I also realized that I didn’t need to bring the ‘bad hip’ story along with me anymore. Those earlier races had proved to me that I could still consider myself an athlete. When things got rough, it was because I was allowing myself to use that as an excuse to back down and let up on my performance.

Coach Cindy and Dr. Cindy were a perfect collaboration to get me through this. I actually love the training, and don’t need to do a lot of racing to feel happy, so all of 2019 was dedicated to becoming an Ironman. I took my training seriously and tried not to fall apart completely when hit with a cold early in the year that turned into six weeks of bronchitis. My running also fell apart early in the year when I developed a dropped metatarsal in my foot that took a stupidly expensive pair of custom orthotics, a few tries at different shoes (which didn’t end up helping at all), and the metatarsal pad that Dr./Coach Cindy suggested in the first place to get me back on my feet.

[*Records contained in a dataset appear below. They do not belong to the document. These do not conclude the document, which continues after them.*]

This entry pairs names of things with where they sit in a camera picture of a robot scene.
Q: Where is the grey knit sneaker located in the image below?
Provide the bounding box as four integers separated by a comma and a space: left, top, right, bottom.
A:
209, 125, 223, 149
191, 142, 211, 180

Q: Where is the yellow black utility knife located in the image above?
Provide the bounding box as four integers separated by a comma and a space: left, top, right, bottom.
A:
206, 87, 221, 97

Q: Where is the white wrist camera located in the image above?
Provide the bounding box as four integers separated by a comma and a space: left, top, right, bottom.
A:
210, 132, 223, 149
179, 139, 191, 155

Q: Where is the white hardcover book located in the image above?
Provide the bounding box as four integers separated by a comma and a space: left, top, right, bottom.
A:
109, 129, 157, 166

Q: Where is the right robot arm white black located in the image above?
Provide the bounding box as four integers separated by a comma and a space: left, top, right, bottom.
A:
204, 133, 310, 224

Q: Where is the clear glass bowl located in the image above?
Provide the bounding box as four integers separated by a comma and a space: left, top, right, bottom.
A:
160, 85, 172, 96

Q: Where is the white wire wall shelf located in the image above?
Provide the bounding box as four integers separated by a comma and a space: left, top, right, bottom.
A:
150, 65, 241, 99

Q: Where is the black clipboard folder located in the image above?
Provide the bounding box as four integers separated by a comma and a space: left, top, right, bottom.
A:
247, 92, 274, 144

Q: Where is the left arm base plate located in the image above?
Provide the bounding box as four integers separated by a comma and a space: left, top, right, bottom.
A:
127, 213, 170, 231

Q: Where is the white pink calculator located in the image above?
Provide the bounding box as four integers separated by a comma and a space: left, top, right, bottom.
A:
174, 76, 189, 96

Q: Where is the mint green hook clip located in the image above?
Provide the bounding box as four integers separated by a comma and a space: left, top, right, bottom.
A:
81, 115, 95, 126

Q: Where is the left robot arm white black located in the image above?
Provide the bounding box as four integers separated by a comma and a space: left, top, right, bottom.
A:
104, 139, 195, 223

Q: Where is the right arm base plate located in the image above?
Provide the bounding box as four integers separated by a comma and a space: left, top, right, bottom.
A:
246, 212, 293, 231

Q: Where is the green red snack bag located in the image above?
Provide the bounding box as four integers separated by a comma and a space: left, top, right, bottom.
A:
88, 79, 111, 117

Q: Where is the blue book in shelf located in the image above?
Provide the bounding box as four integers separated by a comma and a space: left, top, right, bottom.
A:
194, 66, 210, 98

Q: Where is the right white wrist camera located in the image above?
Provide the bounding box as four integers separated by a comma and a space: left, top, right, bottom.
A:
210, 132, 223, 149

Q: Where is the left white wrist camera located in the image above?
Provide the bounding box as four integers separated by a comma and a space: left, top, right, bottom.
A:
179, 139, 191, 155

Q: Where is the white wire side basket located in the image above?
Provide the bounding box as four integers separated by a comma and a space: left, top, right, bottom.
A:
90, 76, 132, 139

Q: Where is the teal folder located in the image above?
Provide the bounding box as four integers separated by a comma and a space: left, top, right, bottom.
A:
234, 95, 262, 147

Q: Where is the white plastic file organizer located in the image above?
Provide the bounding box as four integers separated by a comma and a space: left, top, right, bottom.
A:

Learning the skills and building confidence at Barrelman 70.3

Learning to listen to your Coach and stop trying to self-diagnose or over-think is a big part of training successfully for your first Ironman. Fortunately, I figured this out along the way and went into ‘don’t think…just do’ mode when the training load got heavier. And I no longer questioned whether this was possible because of my hip.

Things took a left turn with my first attempt at the open water swim. All of the work I did in the pool to feel like a stronger (not faster…just stronger) swimmer seemed to disappear the moment I put that wetsuit on. Every year I go through this mental block, and every year I have to force myself to just keep going until it subsides. This year, I decided that it was not going to get in the way of achieving my dream, and tackled the demons head on. Fortunately, a few one-on-one sessions with a swim coach at the Caledon Quarry who simply observed what I was doing from the perspective of a SUP and suggested a few changes to my breathing and mental approach made the difference I needed to accomplish the 4km swims in my program. (I ended up swimming a 10 minute PB in my Ironman race – to my complete astonishment!)

Smiling at the swim start…and through the rest of the day.

The most important lesson I brought to this race was the power of positive thinking. I knew I was prepared physically and technically for the challenge. I had organized the hell out of my gear, and planned for every possible circumstance, including a mental meltdown. My husband came as my official race Sherpa, and I had family there to cheer and be part of the Ironman experience. That made a huge difference in my confidence and enjoyment knowing they were there and hearing them cheering as I passed by.

No tears…just an amazing feeling of accomplishment.

What I didn’t bring to this race was the feeling of being deficient because of my hip. In fact, it turns out that I didn’t bring much baggage to this race in the way of emotions. For a decade, whenever I would envision myself crossing the finish line and hearing the iconic words…You. Are. An. Ironman….I would inevitably be in tears. It didn’t happen. I celebrated and felt awesome at the accomplishment. I was careful in my execution and had no disasters. I became an Ironman, and know that I could do it again. (As long as my surgeon agrees!)

Next year, I’ll focus on building speed and experience in some shorter distances, with an eye to improving my performance and taking on a second Ironman race in 2021. Those transitions need to be a little more efficient, now that I know what I’ll be up against.

Plus, I need some time to think about that tattoo.